There’d need to be an argument that fixed goal optimizers are impossible in principle even if they are sought to be designed on purpose, and this seems false, because you can always wrap a mind in a plan evaluation loop. It’s just a somewhat inefficient weird algorithm, and a very bad idea for most goals. But with enough determination efficiency will improve.
I agree in the sense that strong optimization is the likely shape of equilibrium (though I wouldn’t go so far as to say it’s utility maximization specifically), and in that equilibrium humanity is either fine or not. Conversely, while humanity remains alive, the doom status of the eventual outcome remains in question until there is a strong optimization equilibrium. Doom could come sooner, but singularity is fast in physical time, so the distinction doesn’t necessarily matter.
But do you expect humans to build strong optimization? The way things are going, it’s weakly coherent AGIs that are going to build strong optimization, while any alignment-relevant things humanity can do are not going to be about alignment of strong optimization, they are instead about alignment of weakly coherent AGIs (with LLM characters as the obvious candidate for successful alignment, and much more tenuous grounds for alignability of other things).

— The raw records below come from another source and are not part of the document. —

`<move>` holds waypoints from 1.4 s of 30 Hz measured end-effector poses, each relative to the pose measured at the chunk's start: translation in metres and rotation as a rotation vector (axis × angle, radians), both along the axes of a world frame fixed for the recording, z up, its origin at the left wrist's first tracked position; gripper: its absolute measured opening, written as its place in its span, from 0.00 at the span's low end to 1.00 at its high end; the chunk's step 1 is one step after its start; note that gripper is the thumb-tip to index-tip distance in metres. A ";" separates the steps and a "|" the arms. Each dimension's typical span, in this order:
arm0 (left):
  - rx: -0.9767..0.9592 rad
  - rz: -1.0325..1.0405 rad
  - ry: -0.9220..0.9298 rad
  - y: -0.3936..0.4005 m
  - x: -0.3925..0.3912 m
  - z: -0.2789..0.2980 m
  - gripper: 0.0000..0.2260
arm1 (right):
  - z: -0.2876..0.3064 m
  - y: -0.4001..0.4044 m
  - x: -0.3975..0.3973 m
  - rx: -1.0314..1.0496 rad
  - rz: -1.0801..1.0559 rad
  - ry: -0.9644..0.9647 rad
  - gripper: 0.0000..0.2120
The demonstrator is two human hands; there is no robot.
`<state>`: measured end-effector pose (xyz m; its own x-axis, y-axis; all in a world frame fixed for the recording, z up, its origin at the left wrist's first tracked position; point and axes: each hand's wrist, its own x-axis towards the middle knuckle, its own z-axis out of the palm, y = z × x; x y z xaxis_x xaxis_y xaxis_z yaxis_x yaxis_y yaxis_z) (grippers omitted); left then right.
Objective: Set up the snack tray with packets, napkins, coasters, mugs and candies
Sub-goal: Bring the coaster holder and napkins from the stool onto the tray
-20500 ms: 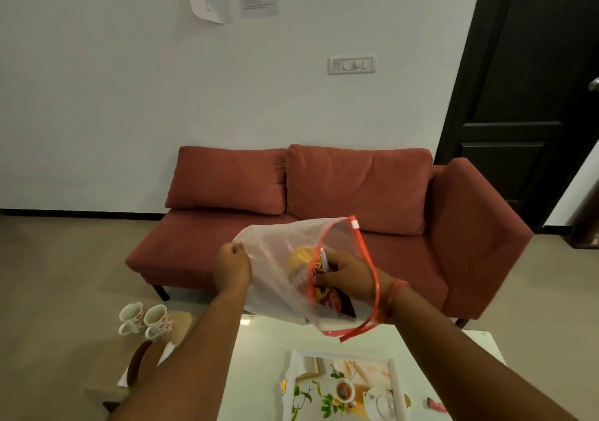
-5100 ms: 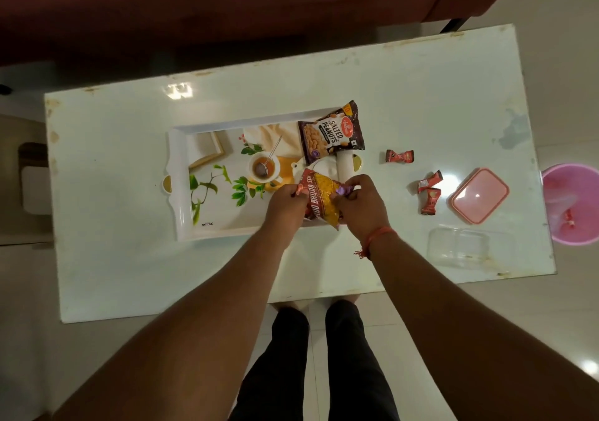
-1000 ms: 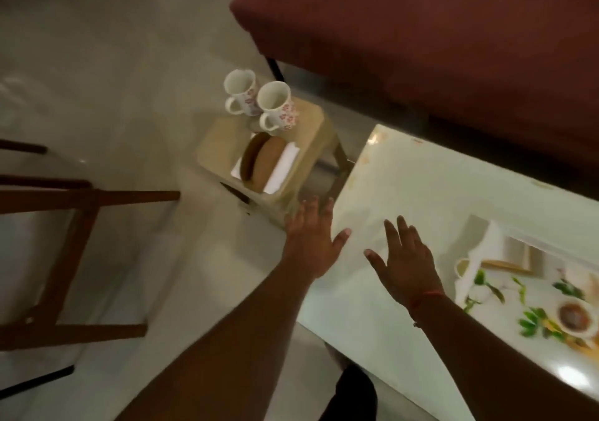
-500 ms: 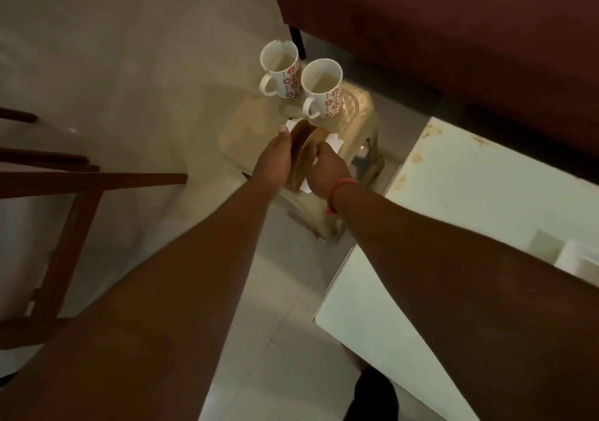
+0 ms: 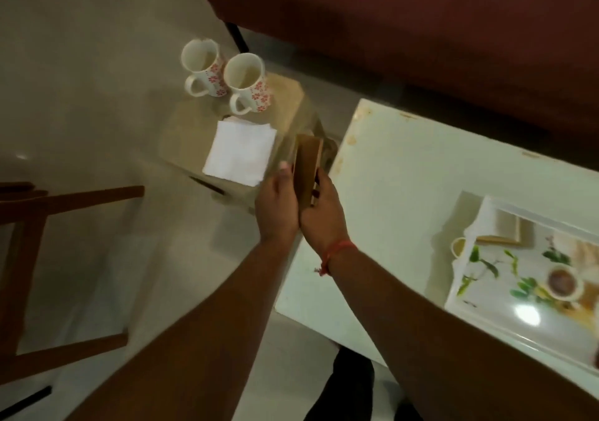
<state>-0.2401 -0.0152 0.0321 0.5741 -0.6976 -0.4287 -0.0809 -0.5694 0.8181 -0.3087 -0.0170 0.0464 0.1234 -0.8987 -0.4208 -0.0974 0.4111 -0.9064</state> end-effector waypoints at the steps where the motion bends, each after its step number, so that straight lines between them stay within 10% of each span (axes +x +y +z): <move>1: 0.019 -0.021 0.032 0.006 -0.020 0.000 0.18 | 0.000 0.008 -0.020 0.009 -0.038 0.007 0.10; 17: 0.234 -0.513 0.320 0.061 -0.320 -0.028 0.13 | -0.029 0.086 -0.325 0.240 -0.375 0.178 0.07; 33: 0.277 -0.477 0.283 0.060 -0.337 -0.039 0.26 | -0.042 0.085 -0.360 0.321 -0.249 0.112 0.24; 42: 0.100 -0.341 0.073 0.053 -0.238 -0.046 0.15 | -0.025 0.070 -0.326 0.011 -0.474 0.490 0.29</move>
<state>-0.4781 0.0376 -0.0138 0.2808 -0.7964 -0.5356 -0.2235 -0.5970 0.7705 -0.6351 0.0531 0.0210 -0.4896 -0.8040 -0.3375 -0.3027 0.5197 -0.7989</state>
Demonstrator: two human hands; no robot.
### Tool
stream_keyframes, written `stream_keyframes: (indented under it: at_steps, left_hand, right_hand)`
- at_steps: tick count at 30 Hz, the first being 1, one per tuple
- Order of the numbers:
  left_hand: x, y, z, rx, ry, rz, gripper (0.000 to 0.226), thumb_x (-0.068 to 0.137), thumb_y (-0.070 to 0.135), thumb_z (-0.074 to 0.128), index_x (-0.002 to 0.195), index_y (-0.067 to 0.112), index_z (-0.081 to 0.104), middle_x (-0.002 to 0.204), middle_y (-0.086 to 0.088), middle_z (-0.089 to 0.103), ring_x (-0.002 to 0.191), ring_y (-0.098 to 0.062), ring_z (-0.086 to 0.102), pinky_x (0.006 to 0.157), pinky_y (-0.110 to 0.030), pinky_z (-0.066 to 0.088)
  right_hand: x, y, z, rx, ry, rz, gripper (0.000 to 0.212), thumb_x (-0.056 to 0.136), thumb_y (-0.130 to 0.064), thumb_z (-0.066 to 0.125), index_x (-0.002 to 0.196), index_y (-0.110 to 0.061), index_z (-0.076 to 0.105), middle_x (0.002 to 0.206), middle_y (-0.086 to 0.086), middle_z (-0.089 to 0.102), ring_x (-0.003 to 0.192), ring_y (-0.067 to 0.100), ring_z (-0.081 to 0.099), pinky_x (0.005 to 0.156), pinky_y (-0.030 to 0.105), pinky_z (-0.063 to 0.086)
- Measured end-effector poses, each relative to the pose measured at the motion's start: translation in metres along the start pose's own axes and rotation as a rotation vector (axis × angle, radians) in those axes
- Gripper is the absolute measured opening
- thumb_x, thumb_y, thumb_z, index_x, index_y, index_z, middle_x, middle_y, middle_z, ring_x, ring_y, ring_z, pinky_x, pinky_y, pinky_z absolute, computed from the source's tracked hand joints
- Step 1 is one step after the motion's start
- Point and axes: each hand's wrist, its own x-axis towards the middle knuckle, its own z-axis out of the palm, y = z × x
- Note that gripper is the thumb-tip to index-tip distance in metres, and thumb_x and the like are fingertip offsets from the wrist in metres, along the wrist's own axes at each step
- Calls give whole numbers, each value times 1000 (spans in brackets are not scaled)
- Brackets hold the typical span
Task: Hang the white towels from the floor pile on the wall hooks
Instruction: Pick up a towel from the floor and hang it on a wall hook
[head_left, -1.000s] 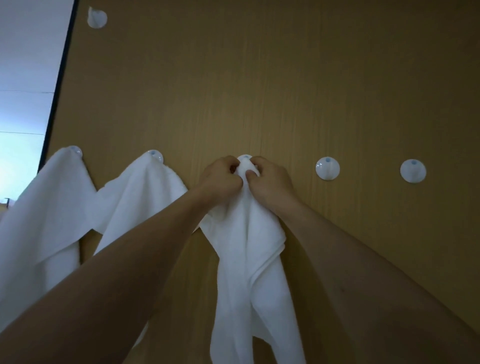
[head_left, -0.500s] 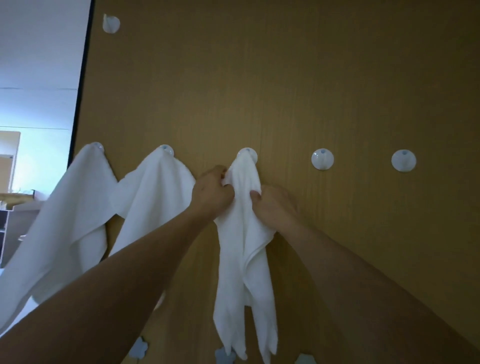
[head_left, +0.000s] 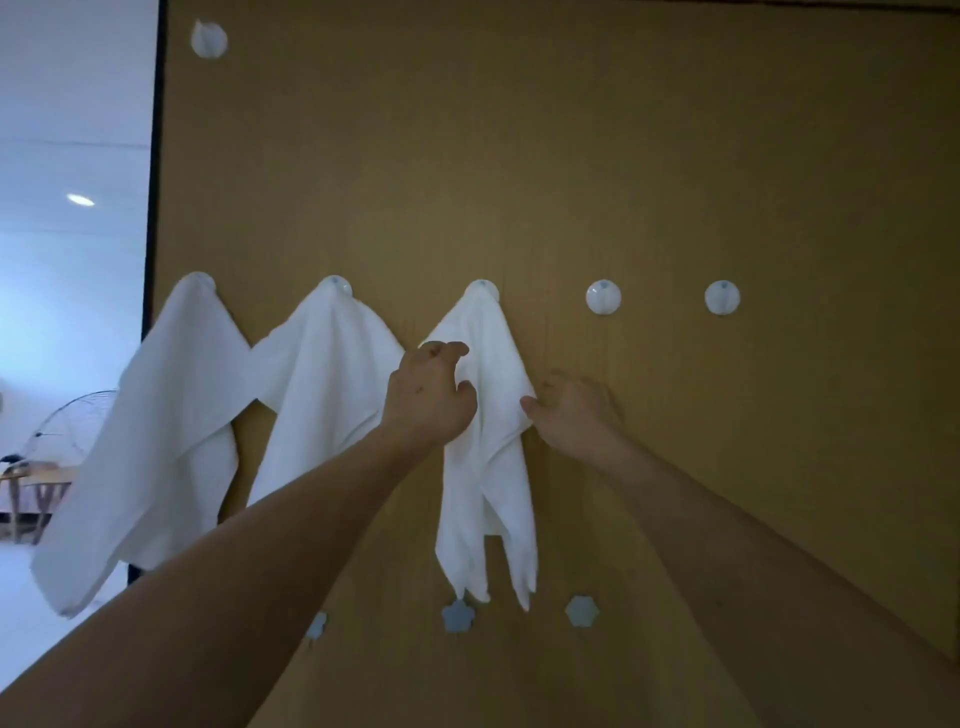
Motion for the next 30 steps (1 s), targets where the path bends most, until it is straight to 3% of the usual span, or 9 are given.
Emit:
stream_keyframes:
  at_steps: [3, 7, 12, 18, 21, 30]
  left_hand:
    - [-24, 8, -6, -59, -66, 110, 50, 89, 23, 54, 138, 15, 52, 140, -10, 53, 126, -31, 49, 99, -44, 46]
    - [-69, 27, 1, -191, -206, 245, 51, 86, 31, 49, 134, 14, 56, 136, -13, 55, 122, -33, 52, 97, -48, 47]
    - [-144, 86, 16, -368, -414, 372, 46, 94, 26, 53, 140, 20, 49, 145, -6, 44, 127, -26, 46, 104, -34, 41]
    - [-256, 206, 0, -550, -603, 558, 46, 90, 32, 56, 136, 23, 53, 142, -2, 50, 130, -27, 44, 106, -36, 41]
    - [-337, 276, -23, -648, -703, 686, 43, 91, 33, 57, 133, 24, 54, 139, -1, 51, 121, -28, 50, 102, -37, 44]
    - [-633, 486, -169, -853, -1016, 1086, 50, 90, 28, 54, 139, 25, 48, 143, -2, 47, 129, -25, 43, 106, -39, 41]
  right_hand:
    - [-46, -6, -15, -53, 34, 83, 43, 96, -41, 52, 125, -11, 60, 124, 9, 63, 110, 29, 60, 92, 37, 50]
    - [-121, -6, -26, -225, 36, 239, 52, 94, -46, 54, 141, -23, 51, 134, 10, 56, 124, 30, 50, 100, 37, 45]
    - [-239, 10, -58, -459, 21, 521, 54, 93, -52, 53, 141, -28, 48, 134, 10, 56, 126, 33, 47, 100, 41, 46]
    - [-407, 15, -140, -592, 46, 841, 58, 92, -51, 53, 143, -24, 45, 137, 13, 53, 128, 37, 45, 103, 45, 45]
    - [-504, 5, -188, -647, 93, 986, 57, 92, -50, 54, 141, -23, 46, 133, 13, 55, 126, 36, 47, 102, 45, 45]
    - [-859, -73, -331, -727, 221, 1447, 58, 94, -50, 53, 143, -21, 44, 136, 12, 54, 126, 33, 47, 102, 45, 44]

Agree on SGCA, if only because something is likely to self-modify to one, disagree on expected utility maximization necessarily being the most productive way to think of it.
Consider the following two hypothetical agents:
Agent 1 follows the deontological rule of choosing the action that maximizes some expected utility function.
Agent 2 maximizes expected utility, where utility is defined as how well an objective god’s-eye-view observer would rate Agent 2′s conformance to some deontological rule.
Obviously agent 1 is more naturally expressed in utilitarian terms, and agent 2 in deontological terms, though both are both and both can be coherent.
Now, when we try to define what decision procedure an aligned AI could follow, it might turn out that there’s no easy way to express what we want it to do in purely utilitarian terms, but it might be easier in some other terms.
I especially think that’s likely to be the case for corrigibility, but also for alignment generally.
i mean sure but i’d describe both as utility maximizers because maximizing utility is it fact what they consistently do. Dragon God’s claim seems to be that we wouldn’t get an AI that would be particularly well predicted by utility maximization, and this seems straightforwardly false of agents 1 and 2.
Yes, but:
If you were trying to design something that acts like agent 2 and were stuck in a mindsight of “it must be maximizing some utility function, let’s just think in utility function terms” you might find it difficult.
(Side point) I’m not sure how much the arguments in Eliezer’s linked post actually apply outside the consequentialist context, so I’m not convinced that coherence necessarily implies a possible utility function for non-consequentialist agents.
It might be that the closest thing to what we want that we can actually figure out how to make actually isn’t coherent. In which case we would face a choice between
making it and hoping that its likely self-modification towards coherence won’t ruin it’s alignment, or
making something else that is coherent to start with but is less aligned
While (a) is risky (b) seems worse to me.